The healthcare professional may order tests, including:
  • blood tests to look for underlying diseases
  • electromyography, or EMG, which measures the electrical activity of the involved muscles
  • nerve conduction velocity studies, or NCV, which measure the nerve's ability to carry messages
  • X-rays, CT or MRI to look for underlying conditions

Long Term Effects

What are the long-term effects of the condition?

Without treatment, peripheral neuropathy may worsen over time. The individual may lose muscle function and sensation. There may even be muscle wasting, or atrophy. The person may have chronic pain that worsens at night. Skin injuries may not heal properly and may become infected.

Other Risks

What are the risks to others?

Peripheral neuropathy is not contagious and poses no risk to others.


What are the treatments for the condition?

Treatment of peripheral neuropathy varies, depending upon the underlying problem. Some examples include:
  • avoiding alcohol when the cause is thought to result from to chronic alcohol use
  • controlling blood glucose, for people with diabetes
  • vitamin supplementation for those thought to have a PN related to a vitamin deficiency
  • discontinuation of a medicine that is known to cause a PH
  • getting physical therapy and occupational therapy if needed
  • undergoing surgery to relieve pressure on a nerve
  • using splints and other devices to relieve pressure on a nerve
If an individual has significant pain, medications may be recommended. These include the following:
  • gabapentin
  • over-the-counter pain medications
  • tricyclic antidepressants, such as amitriptyline or nortriptyline
Someone who has polyneuropathy is at increased risk for injury. Decreased sensation increases the risk for burns. A person with muscle weakness may fall easily.
Some measures to prevent injuries include:
  • Participating in an exercise program designed to improve balance.
  • Removing throw rugs and any other objects that could cause slips and falls.
  • Testing bath water with a thermometer before getting into the tub.
  • Using handrails and tub rails as needed to prevent falls.
The person should examine all areas of decreased sensation on a daily basis. Any cuts, bruises, or pressure sores should be reported to the healthcare professional.

Side Effects

What are the side effects of the treatments?
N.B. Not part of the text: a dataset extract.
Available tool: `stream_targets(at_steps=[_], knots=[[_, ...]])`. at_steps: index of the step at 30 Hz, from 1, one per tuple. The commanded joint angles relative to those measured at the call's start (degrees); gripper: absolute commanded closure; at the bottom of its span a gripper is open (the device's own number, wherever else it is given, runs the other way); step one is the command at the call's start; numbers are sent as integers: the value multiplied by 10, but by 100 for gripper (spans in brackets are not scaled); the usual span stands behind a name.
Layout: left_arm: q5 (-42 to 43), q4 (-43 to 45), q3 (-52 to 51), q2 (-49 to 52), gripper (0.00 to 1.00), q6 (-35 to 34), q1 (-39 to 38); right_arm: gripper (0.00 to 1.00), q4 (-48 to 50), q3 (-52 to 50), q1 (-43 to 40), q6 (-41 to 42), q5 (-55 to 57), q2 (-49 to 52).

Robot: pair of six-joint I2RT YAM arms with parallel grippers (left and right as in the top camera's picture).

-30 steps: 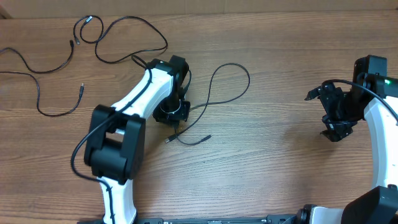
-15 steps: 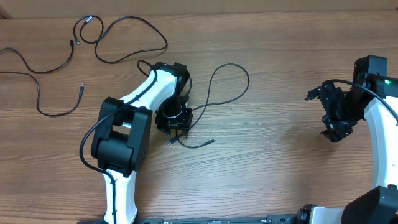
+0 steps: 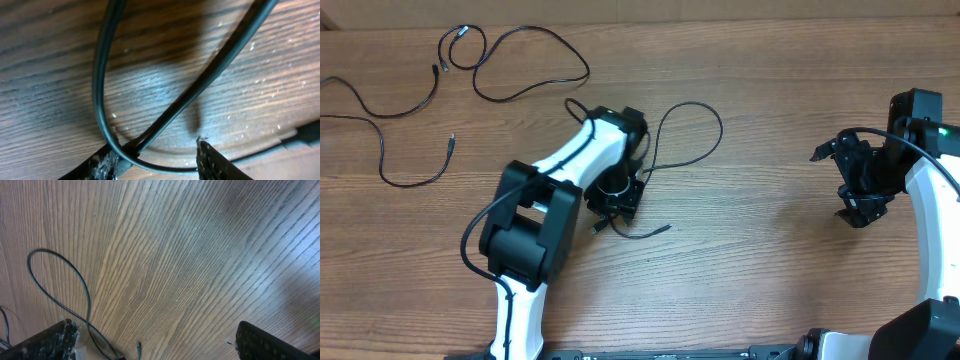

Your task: Untangle cables

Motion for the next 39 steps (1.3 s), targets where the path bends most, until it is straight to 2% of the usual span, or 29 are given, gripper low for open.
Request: stream_targets(at_steps=[1, 4, 7, 9, 12, 18, 19, 23, 28, 34, 39], knots=[[-74, 41, -4, 16, 51, -33, -25, 0, 1, 4, -2, 3, 6, -3], [-73, 56, -7, 16, 62, -33, -35, 0, 1, 4, -2, 3, 6, -3], [-73, 74, -18, 16, 77, -39, -38, 0, 1, 4, -2, 3, 6, -3], [-73, 80, -25, 16, 80, -43, -37, 0, 1, 4, -2, 3, 6, -3], [-73, 104, -49, 16, 91, -43, -38, 0, 1, 4, -2, 3, 6, -3], [-73, 169, -96, 16, 92, -43, -37, 0, 1, 4, -2, 3, 6, -3], [-73, 176, -101, 16, 95, -43, -37, 0, 1, 4, -2, 3, 6, -3], [-66, 170, -103, 16, 96, -44, -37, 0, 1, 4, -2, 3, 6, -3], [-17, 160, -95, 7, 96, -88, -31, 0, 1, 4, -2, 3, 6, -3], [-7, 160, -95, -67, 96, -154, -6, 0, 1, 4, -2, 3, 6, -3], [-7, 158, -95, -185, 96, -159, 28, 0, 1, 4, -2, 3, 6, -3]])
Medications used to treat neuropathy may cause stomach upset or allergic reactions. Some can also cause dizziness, drowsiness, dry mouth, and constipation.

After Treatment

What happens after treatment for the condition?

If the underlying cause is effectively treated, the person may recover some or all of the nerve function. Recovery is slow and complications are common. The person may lose sensation and movement to a part of the body.


How is the condition monitored?

Any new or worsening symptoms should be reported to the healthcare provider.